The newspaper pointed to a recent court case in the Belgian city of Mechelen, where 13 Muslim extremists were acquitted of having membership in a terrorist organization. The court said that although there was evidence that the jihadists travelled to Chechnya in Russia, there was no evidence that they fought there as members of a terrorist group.
In Denmark, the daily newspaper Politiken reported on March 3 that a 30-year-old Danish convert to Islam, Abdel Malik, had been killed in fighting near the Syrian city of Homs. The newspaper said that an Islamic Facebook page , created to protest a comedy show that pokes fun at Denmark's immigrant and Muslim community, has established a fund to help support Malik's family, which includes a wife who is also a convert to Islam, and four young children.
Malik's death came two weeks after another Danish citizen, Slimane Hadj Abderrahmane was also killed while fighting with rebels in Syria. Abderrahmane, born to a Danish mother and an Algerian father, is known for the two years he spent in American custody at the Guantanamo military base after being captured in Afghanistan in 2001.
According to an article in US News & World Report, Abderrahmane was released in February 2004, despite reservations from American security officials, because the Danish government had threatened to withdraw its troops from Iraq if he were not released.
In 2007, while working as a mailman in Copenhagen, Abderrahmane was convicted of stealing two passports and three credit cards, and of withdrawing 110,000 kroner ($20,000). Abderrahmane refused to testify during the trial: he denied the legitimacy of the Danish court to try Muslims. He spent ten months in jail, but the stolen money was never recovered.

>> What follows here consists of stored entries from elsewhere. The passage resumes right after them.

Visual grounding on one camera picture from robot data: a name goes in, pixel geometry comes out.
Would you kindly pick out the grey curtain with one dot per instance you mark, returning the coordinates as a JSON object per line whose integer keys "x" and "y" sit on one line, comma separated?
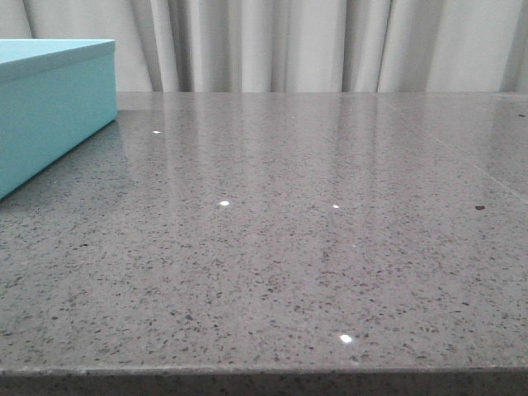
{"x": 294, "y": 46}

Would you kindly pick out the light blue box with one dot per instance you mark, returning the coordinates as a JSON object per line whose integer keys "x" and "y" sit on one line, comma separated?
{"x": 55, "y": 93}

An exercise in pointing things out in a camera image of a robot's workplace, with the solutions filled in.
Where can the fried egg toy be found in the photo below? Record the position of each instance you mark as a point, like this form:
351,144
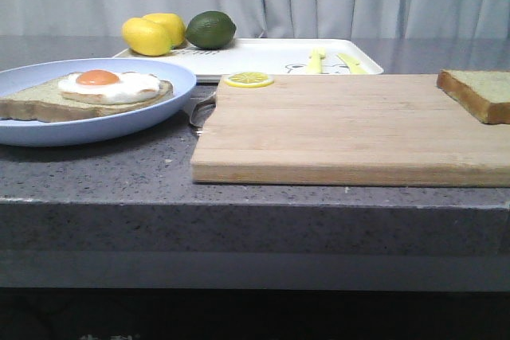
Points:
99,86

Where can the bread slice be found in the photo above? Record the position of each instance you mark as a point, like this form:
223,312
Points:
44,103
484,94

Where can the light blue round plate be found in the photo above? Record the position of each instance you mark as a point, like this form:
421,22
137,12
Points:
39,134

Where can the white rectangular tray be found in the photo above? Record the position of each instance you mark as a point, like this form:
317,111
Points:
270,55

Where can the yellow lemon slice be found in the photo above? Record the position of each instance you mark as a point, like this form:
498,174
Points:
249,80

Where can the yellow plastic fork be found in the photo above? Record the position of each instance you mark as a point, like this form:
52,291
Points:
314,65

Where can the green lime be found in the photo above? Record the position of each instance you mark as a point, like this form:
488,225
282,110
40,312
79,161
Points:
210,30

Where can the yellow plastic knife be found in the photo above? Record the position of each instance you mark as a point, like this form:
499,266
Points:
352,63

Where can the wooden cutting board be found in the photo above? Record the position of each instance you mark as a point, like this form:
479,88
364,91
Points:
348,130

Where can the rear yellow lemon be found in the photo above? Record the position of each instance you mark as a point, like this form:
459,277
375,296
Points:
174,25

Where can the front yellow lemon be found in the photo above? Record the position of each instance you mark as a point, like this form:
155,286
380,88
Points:
146,37

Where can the metal cutting board handle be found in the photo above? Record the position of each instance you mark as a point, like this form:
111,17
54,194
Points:
199,111

In an interview with the Politiken newspaper in September 2011, Abderrahmane said he was not afraid to die fighting for Islam. "Jihad means serving God and by doing so you achieve justice," he said.
According to Mehdi Mozaffari, a professor of Islam at Aarhus University, Abderrahmane is now being regarded as a martyr: "He has become a symbol, especially for young Muslims. You could say that he has become known as a sort of Muslim Che Guevara."
The Danish newspaper Jyllands-Posten reported on March 1 that Abu Ahmed, the Imam of the Quba Amager mosque in southern Copenhagen, referred to Abderrahmane as a "real man" and said it was "heroic" to die in holy war in Syria.
The newspaper also said that Ahmed had joined forces with a Danish Salafist group, Hjælp4Syrien.dk , and that together the two are engaged in a propaganda campaign aimed at encouraging young Danish Muslims to take part in the jihad in Syria. Hjælp4Syrien.dk says Danish jihadists should support the war in Syria "financially, physically and verbally." On its Facebook page, the group shows an image of a young Muslim with a machine gun, who is apparently willing to die for Allah.
Meanwhile, European Muslims are celebrating so-called "Martyrs' Weddings" for jihadists killed in Syria. The Middle East Media Research Institute on March 4 published photographs of one such wedding, held in an undisclosed location in Europe -- presumably France -- to symbolize the deceased's wedding to the virgins of Paradise.
Jihadist movements are staging these weddings as a means of encouraging young men to join their ranks and adopt the ideology of jihad and martyrdom, based on the Islamic belief that every martyr is rewarded with 72 black-eyed virgin brides in Paradise.